A lesson that activists show no interest in learning. Thus after pronouncing a funeral oration over actual “Straight denial of climate change”, Sam Crawley of “Te Herenga Waka – Victoria University of Wellington” (who just finished his PhD in Political Science, so we guess he’s a Climate Political Scientist, a case of “So close and yet…”) declares that “People who support free-market economics, hold authoritarian attitudes or have exclusionary attitudes towards minorities are also less likely to engage with climate change.” Not the best way to reach out to the people in question, perhaps.

What’s frustrating him, at least at this specific moment, is that an online survey in the UK, and what better methodology could one ask for, “found 78% of respondents were extremely or fairly certain climate change is happening.

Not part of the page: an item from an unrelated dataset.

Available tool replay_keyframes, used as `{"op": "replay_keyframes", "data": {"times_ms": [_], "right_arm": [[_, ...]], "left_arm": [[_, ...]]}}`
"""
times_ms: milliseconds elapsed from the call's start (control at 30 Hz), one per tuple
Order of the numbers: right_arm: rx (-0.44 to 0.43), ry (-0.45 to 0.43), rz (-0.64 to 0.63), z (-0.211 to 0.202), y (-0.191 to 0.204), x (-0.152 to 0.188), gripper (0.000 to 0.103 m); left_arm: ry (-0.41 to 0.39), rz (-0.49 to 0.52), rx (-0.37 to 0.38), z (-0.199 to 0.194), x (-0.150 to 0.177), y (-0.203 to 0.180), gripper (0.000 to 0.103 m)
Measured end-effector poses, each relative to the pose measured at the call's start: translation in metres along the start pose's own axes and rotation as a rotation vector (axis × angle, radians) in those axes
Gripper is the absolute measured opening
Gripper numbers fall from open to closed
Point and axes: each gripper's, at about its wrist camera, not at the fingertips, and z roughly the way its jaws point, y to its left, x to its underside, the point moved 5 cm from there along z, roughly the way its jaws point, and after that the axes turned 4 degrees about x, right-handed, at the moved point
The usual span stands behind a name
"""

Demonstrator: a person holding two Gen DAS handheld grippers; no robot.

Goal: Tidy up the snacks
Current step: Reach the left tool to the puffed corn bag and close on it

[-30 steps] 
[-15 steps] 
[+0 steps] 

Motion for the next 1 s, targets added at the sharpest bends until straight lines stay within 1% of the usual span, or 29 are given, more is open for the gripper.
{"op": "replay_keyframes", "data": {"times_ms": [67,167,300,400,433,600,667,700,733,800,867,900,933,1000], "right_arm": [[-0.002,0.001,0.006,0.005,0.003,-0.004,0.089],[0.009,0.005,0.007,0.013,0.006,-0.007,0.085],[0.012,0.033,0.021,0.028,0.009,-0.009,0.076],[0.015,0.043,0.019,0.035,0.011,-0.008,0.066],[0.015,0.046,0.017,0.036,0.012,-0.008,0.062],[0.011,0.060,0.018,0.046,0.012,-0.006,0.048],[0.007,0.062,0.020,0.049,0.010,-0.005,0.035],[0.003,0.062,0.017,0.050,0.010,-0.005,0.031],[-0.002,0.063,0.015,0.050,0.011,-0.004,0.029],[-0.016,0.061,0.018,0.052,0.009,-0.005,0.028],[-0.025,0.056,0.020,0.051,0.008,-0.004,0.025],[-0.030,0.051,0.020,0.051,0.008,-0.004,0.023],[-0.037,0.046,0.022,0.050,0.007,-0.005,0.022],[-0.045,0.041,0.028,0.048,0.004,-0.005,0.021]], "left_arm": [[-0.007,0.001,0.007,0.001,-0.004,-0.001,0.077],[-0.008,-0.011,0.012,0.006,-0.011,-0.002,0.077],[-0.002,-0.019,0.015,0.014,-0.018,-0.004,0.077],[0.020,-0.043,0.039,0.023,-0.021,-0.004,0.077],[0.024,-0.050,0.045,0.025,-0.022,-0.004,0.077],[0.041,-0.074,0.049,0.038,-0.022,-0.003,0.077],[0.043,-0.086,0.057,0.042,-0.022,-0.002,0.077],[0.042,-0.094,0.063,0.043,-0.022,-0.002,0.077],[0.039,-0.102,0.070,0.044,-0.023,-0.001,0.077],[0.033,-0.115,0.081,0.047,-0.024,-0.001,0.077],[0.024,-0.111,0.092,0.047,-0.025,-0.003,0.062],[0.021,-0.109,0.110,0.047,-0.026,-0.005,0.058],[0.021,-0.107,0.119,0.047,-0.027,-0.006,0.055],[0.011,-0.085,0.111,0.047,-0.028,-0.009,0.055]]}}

But when asked to rank eight issues (climate change, healthcare, education, crime, immigration, economy, terrorism and poverty) from most to least important to the country, 38% ranked climate change as least important, with a further 15% placing it seventh out of eight…. I found similar results in other countries.”

Now one possible reason is that they’re bombarded with propaganda about it, but they don’t see the dramatic changes they’re continually told are turning their pleasant garden into a howling wilderness, so they’re not in a lather to do something. But Crawley has a different view, namely that it’s a plot: “There are other reasons for the slow political response to climate change, besides the low importance of climate change among the public. Vested interests, such as fossil fuel companies, are undoubtedly involved in slowing the adoption of strong climate policies in many countries.” (Yes, it’s that old conspiracy theory… again.) But then his piece fizzles out with “the majority of the public want action on climate change but tend to be more concerned about other issues. Campaigners might find it useful to focus their attention on persuading this section of the population about the urgency of climate action.” Um yeah, it might help. But how?

Well, the big problem is that the more informed people become, the more they realize that the proposed remedies are uncertain and hideously costly and the alleged crisis mostly hype. And if you want to fix that, calling them bigots might not be Plan A. Instead admit to the uncertainties, don’t invent extreme weather, and speak politely to skeptics.

As Eric Worrall put it in commenting on Crawley’s piece “Until activists produce evidence there actually is a climate crisis, I suspect their cause will continue to struggle to hold the attention of ordinary people. Losing your job is a crisis. A positive Covid test and a persistent cough is terrifying. A few degrees of warming feels like Summer.” Then he added As for the “free-market economics” crack, if climate activists stopped pushing command economy communism as the solution to climate change, say if more activists supported a right wing emissions reduction solutions, like removing bureaucratic obstacles to the commissioning new zero carbon nuclear power plants, they might get more engagement from the right.”